Who Will Rule Social Media? Introverts vs. Extroverts

Yesterday, one of the commenters asked my thoughts about introverts on social media. At first glance, it seems that social media, social networking and social platform-building is a job made in heaven for the extrovert. Well, yes and no. Actually, each personality brings a unique skill set to the table.

The terms “extrovert” and “introvert” were first made popular in the 1920s by the famous psychologist Carl Jung, then given further momentum later by the Myers-Briggs personality test. Over the past century, it appears our society has developed an unhealthy fascination with the extrovert, favoring the bubbly, outgoing energetic personality over their quiet, more contemplative counterparts. Corporations spend money by the buckets training their people to “group think,” and “team-building” has virtually wiped out all quiet reflection.
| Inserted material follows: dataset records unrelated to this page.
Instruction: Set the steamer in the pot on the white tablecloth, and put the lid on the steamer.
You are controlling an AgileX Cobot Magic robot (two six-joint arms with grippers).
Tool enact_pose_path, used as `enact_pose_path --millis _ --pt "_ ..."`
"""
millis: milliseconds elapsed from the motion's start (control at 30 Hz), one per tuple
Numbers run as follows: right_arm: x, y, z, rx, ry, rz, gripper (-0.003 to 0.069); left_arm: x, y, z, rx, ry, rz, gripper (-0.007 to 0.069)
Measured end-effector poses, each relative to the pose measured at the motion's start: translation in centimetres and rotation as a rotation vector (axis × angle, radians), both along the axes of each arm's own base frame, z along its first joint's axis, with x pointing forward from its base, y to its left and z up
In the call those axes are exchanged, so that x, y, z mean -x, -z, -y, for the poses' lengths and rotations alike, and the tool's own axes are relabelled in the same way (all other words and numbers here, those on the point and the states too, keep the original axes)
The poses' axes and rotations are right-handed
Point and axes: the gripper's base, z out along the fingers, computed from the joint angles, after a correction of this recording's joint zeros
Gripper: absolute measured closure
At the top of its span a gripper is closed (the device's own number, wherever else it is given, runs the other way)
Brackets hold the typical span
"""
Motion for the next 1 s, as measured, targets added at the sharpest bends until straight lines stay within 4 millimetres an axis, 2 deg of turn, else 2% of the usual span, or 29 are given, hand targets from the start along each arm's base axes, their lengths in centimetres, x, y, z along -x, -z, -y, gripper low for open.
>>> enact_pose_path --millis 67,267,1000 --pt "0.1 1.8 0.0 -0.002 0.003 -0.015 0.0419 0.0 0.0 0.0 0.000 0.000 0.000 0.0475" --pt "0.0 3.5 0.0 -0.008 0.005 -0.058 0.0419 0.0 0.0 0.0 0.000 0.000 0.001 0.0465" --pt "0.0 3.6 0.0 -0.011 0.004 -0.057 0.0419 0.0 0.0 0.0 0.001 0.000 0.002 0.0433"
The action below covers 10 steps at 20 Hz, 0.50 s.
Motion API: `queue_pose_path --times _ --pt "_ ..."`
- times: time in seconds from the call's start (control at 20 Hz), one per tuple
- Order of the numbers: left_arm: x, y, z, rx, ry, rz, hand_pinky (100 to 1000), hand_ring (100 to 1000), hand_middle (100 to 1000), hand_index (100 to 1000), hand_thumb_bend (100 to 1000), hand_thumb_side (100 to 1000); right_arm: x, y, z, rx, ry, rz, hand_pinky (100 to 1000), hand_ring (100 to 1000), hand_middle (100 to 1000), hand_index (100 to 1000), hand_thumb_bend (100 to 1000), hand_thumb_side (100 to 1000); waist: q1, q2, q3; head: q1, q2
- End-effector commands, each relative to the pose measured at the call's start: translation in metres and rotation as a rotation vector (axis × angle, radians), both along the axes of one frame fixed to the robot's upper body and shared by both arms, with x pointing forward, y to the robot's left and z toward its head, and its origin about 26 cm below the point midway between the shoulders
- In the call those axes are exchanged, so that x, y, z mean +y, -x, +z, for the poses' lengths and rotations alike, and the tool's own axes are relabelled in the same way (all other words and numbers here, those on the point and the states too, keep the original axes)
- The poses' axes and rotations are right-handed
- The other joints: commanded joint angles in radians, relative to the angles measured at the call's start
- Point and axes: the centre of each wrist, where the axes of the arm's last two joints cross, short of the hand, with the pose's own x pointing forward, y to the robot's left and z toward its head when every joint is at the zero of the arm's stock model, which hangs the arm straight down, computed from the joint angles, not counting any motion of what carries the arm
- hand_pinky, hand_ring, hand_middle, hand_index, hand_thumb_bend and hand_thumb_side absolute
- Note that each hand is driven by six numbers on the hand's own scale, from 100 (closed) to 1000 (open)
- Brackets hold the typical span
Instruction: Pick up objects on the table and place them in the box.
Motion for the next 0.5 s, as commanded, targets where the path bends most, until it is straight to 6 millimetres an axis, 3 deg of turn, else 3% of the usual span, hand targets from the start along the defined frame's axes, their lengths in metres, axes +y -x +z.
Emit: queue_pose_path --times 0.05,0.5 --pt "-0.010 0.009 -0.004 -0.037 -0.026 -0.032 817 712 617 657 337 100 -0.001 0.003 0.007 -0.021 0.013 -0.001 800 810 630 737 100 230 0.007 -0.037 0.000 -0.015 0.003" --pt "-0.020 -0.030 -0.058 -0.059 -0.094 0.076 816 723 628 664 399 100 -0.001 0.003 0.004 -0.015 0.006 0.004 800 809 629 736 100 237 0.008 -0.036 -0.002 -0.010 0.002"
In a world that can’t seem to stop talking, the introvert is getting lost.

Yes, I am an extrovert *shock face*, but one thing you guys might not expect is that I actually score very high as an introvert as well. Every time I’ve taken the Myers-Briggs, I score almost dead even on the extrovert vs. introvert questions. I am technically an extrovert with strong introversive tendencies. It generally is only one or two answers that have tipped me over to the extrovert side. I do feel that introversive side is part of what drew me to becoming a writer in the first place.

So, let’s just say that I do have some idea of what it feels like to be an introvert trapped in a corporate culture that doesn’t value quiet time. I know what it feels like to slug though meeting after meeting with every person feeling the need to fill the air with chatter and suggestions, whether they’d thought them through or not. And to make matters worse, our culture seems to reward the person who is noisiest, regardless whether the person makes any sense at all.
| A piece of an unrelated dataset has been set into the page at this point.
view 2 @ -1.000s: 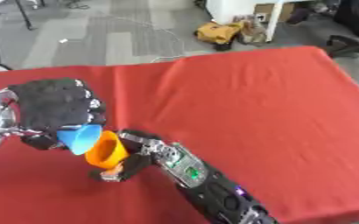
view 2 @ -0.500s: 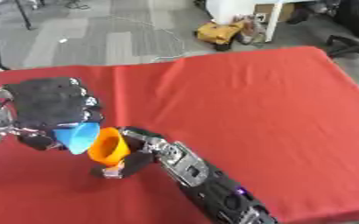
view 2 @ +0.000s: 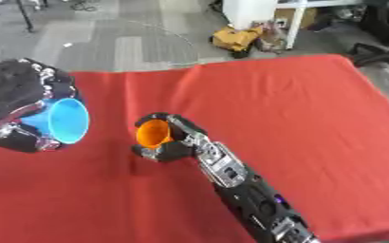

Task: Pour the contents of one cup into another cup.

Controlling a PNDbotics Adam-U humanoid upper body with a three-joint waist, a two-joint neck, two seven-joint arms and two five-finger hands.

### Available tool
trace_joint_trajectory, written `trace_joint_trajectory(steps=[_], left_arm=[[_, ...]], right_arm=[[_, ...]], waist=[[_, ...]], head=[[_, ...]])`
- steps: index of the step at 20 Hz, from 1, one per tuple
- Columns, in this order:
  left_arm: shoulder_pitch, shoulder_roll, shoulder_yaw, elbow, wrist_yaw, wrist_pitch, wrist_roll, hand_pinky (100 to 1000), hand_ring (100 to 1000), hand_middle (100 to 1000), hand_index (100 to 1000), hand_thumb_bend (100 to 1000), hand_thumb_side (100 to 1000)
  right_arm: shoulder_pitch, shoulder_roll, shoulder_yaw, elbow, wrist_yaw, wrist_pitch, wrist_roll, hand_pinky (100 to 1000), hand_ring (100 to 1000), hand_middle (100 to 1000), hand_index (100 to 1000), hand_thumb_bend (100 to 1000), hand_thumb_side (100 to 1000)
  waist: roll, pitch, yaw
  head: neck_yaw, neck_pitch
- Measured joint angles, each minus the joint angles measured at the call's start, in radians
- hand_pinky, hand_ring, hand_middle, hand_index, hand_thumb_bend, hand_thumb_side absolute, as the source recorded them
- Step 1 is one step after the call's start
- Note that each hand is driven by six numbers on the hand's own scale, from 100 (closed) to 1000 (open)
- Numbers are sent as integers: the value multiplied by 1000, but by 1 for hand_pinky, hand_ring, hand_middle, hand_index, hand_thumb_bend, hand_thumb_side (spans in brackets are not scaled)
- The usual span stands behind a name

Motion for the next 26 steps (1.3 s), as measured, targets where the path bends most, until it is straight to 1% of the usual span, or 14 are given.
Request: trace_joint_trajectory(steps=[1,2,3,4,5,7,11,13,15,17,22,23,26], left_arm=[[19,-7,22,-7,17,16,16,381,314,362,618,654,100],[35,-14,47,-12,33,33,33,375,310,360,615,652,100],[47,-20,73,-17,49,50,49,374,310,360,615,651,100],[58,-23,96,-19,67,68,67,366,305,357,611,648,100],[68,-27,116,-20,85,86,85,362,302,356,609,648,100],[91,-33,146,-17,122,124,122,350,295,351,603,642,100],[124,-49,174,14,192,193,191,341,290,353,601,641,100],[135,-56,178,41,227,214,225,340,290,354,601,636,100],[144,-58,180,75,262,219,259,340,290,354,600,631,100],[151,-61,180,114,296,210,293,338,290,355,600,629,100],[162,-64,179,215,379,171,376,337,290,355,599,631,100],[163,-64,177,231,396,163,392,340,296,360,597,634,100],[163,-83,177,289,444,148,420,346,302,365,598,629,100]], right_arm=[[2,-10,-21,9,9,-3,-16,870,797,659,784,413,100],[2,-19,-41,17,18,-6,-33,883,808,684,802,435,100],[3,-28,-60,25,28,-9,-50,884,809,688,804,437,100],[5,-36,-75,29,38,-12,-67,894,817,719,822,460,100],[9,-44,-88,33,46,-15,-85,897,818,728,827,471,100],[14,-59,-110,34,53,-20,-123,901,819,737,835,488,100],[29,-83,-137,20,45,-24,-193,873,794,710,826,494,100],[37,-90,-141,2,31,-24,-227,863,782,700,821,495,100],[42,-91,-140,-18,18,-22,-262,860,780,697,818,493,100],[46,-91,-133,-36,12,-19,-296,856,777,695,815,489,100],[53,-92,-129,-77,4,-12,-350,856,776,694,814,480,100],[53,-92,-129,-84,3,-10,-356,857,777,697,811,456,100],[53,-94,-148,-121,-18,-17,-384,860,779,699,811,456,100]], waist=[[-1,-1,0],[-1,-1,0],[-1,-1,-1],[-1,-1,-2],[-1,-1,-4],[-4,-1,-6],[-13,-1,-15],[-16,-1,-17],[-19,-1,-18],[-21,-1,-19],[-24,-1,-21],[-25,-1,-22],[-31,-1,-30]], head=[[0,0],[0,0],[0,0],[0,0],[0,0],[2,0],[6,0],[8,0],[9,0],[10,0],[13,0],[13,0],[19,0]])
I remember being part of a sales meeting and all the reps were tossing out what they thought the company’s main focus for the year should be. Lower prices! Shorter lead-times! More choices! The CEO was just beaming in the sea of all this noisy brilliance. After a while, I finally raised my hand said something that stopped everyone cold.

“Has anyone asked the customers what they feel is important?”

See, one area introverts shine is they tend to be better listeners. Most managers will seek out the gregarious chatterbox who isn’t afraid to strike up a conversation and recruit them to the sales force. Yet, the interesting thing is that what makes the extrovert supposedly “good” at sales, can actually be a hinderance. To be good at sales, the extrovert needs to, above all else, learn to be a good listener first…and that is an area where we extroverts can struggle. We get so busy being entertaining that we often forget to be quiet long enough to hear the real problem our product can solve.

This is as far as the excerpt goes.